0%

Advanced Programming in Unix - Chapter 3

File I/O

3.1 Introduction

The term unbuffered means each read or write invokes a system call in the kernel.

The unbuffered I/O functions are not part of ISO C but are part of POSIX.1 and Single UNIX Specification.

3.2 File descriptors

File descriptor is a non-negative integer, it's returned if we open or create a file.

File descriptor 0 is with standard input of a process, 1 is output, and 2 is standard error.

Although they should be replaced by symbolic constants STDIN_FILENO, STDOUT_FILENO, and STDERR_FILENO to improve readability.

3.3 open and openat

The file descriptor returned by open and openat is guaranteed to be the lowest numbered unused descriptor.

The fd parameter distinguishes the openat from the open function.

The openat is to address two problems:

  1. Allow different threads in same process to access different files from different locations.

  2. Provides a way to avoid time-of-check-to-time-of-use errors (TOCTTOU).

3.6 lseek

lseek is to set an open file's offset.

the parameter whence can have three values: SEEK_SET, SEEK_CUR and SEEK_END.

The offset can be greater than the file's current size, where the next write to the file will extend the file. There is no need to allocate disk space for the data between the old end of the file and the location where you start writing.

3.9 I/O Efficienty

Buffer size comparison

The file system used for this test was the Linux ext4 file system with 4096-byte blocks. This accounts for the minimum in the system time occurring at the few timing measurements starting around 4096. Increasing the buffer size beyond this limit has little positive effect.

Most file systems support read-ahead to improve performance.

3.10 File Sharing

  1. Every process has an entry in the process table. Within that table entry is a table of open file descriptors. There are fd flags and pointer to a file table entry

  2. The kernel maintains a file table for all open files, each file table entry contains: fd flag, current offset, and pointer to the v-node table entry for the file

  3. Each open file has a v-node structure that contains information about the type of file and pointers to functions that operate on the file. They always contains the i-node for the file. The i-node contains the owner of the file, size, pointers to where the actual data blocks for the file are located on disk, and so on.

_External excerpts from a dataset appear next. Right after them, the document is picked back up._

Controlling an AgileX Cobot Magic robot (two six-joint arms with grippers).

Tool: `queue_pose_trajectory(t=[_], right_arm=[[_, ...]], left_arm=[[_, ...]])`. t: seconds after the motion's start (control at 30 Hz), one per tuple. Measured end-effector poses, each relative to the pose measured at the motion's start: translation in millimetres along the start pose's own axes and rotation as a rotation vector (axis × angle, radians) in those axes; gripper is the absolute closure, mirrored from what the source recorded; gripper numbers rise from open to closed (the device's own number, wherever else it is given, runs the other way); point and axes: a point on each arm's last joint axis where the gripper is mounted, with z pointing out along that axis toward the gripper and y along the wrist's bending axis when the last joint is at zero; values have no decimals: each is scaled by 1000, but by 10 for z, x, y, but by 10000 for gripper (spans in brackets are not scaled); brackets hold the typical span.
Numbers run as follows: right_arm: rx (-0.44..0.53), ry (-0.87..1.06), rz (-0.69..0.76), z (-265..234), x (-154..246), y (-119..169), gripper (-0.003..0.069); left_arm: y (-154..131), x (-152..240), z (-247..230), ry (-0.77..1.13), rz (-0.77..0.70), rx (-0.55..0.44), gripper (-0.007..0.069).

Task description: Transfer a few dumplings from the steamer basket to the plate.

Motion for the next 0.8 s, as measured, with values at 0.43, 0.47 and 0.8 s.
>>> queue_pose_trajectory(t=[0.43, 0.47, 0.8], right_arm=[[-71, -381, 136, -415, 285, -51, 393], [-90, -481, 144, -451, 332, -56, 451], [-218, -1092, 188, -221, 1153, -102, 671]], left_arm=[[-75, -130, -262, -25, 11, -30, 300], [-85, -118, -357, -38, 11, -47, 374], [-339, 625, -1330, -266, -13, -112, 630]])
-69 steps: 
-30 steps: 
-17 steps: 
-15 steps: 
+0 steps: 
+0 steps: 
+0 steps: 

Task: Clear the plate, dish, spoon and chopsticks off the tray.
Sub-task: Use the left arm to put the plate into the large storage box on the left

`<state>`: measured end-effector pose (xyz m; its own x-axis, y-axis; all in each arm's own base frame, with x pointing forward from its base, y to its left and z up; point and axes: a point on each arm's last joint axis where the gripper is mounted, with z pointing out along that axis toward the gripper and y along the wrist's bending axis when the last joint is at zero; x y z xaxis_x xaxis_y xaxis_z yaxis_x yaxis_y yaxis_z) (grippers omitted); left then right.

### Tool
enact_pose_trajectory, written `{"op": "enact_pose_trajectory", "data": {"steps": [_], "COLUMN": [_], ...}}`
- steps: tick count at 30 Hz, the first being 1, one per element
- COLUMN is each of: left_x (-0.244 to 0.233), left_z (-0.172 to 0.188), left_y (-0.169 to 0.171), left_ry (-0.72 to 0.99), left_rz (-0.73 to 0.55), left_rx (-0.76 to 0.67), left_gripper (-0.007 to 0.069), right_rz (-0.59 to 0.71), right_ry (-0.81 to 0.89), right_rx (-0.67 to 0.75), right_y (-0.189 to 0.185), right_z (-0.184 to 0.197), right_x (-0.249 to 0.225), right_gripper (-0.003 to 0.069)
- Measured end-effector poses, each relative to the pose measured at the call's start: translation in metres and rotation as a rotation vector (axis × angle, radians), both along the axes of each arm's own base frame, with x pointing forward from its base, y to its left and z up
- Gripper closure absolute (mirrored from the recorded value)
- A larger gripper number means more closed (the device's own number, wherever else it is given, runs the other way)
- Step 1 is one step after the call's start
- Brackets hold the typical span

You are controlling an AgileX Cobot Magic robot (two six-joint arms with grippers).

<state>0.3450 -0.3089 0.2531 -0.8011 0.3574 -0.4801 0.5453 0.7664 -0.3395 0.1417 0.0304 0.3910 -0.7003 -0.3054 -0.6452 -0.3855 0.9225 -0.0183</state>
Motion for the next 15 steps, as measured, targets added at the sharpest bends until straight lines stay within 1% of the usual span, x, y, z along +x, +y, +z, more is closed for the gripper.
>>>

Note: Linux has no v-node, instead a generic i-node structure is used.

Kernel data structure for open files

Two processes with the same file open

It's also possible for more than one file descriptor entry to point to the same file table entry. dup, fork.

3.11 Atomic Operations

If we call lseek and then write to achieve appending a message, it's possible two different processes conflict with each other. Thus we have O_APPEND to do it atomically.

pread is equivalent to calling lseek and then read, except that there is no way to interrupt the two operations, and the current file offset is not updated.

pwrite is equivalent to calling lseek and then write.

The term atomic operation refers to an operation that might be composed of multiple steps, either all the steps are performed or none are performed. It's not possible that only a subset of all to be performed.

3.12 dup and dup2 Functions

With dup2, we specify the value of the new descriptor.

Kernel data structure after dup()

3.13 sync, fsync and fdatasync Functions

UNIX systems have a buffer cache or page cache in the kernel. When we write data to a file, the data is normally copied by the kernel into the buffer and queued for writing to disk at some later time. This is called delayed write.

sync function simply queues all the modified block buffers for writing and returns, it does not wait for the disk writes to take place. It's called periodically to guarantee regular flushing of the kernel's buffer.

fsync refers only to a single file, and waits for the disk writes to complete before returning. This is used when an application, like database needs to be sure that the blocks have been written to the disk.

fdatasync is similar to fsync, but it affects only the data portion of a file, while fsync also update the file's attributes synchronously.

3.14 fcntl Function

The fcntl function is used for five different purposes:

  1. Duplicate an existing descriptor (cmd = F_DUPFD or F_DUPFD_CLOEXEC)

  2. Get/set file descriptor flags (cmd = F_GETFD or F_SETFD)

  3. Get/set file status flags (cmd = F_GETFL or F_SETFL)

  4. Get/set asynchronous I/O ownership (cmd = F_GETOWN or F_SETOWN)

  5. Get/set record locks (cmd = F_GETLK, F_SETLK, or F_SETLKW)

    F_DUPFD, F_GETFD, F_GETFL and F_GETOWN have special return values. The first command returns the new file descriptor, the next two return the corresponding flags, and the final command returns a positive process ID or a negative process group ID.

With fcntl, we can modify the file descriptor without opening that file, even if the file has been opened.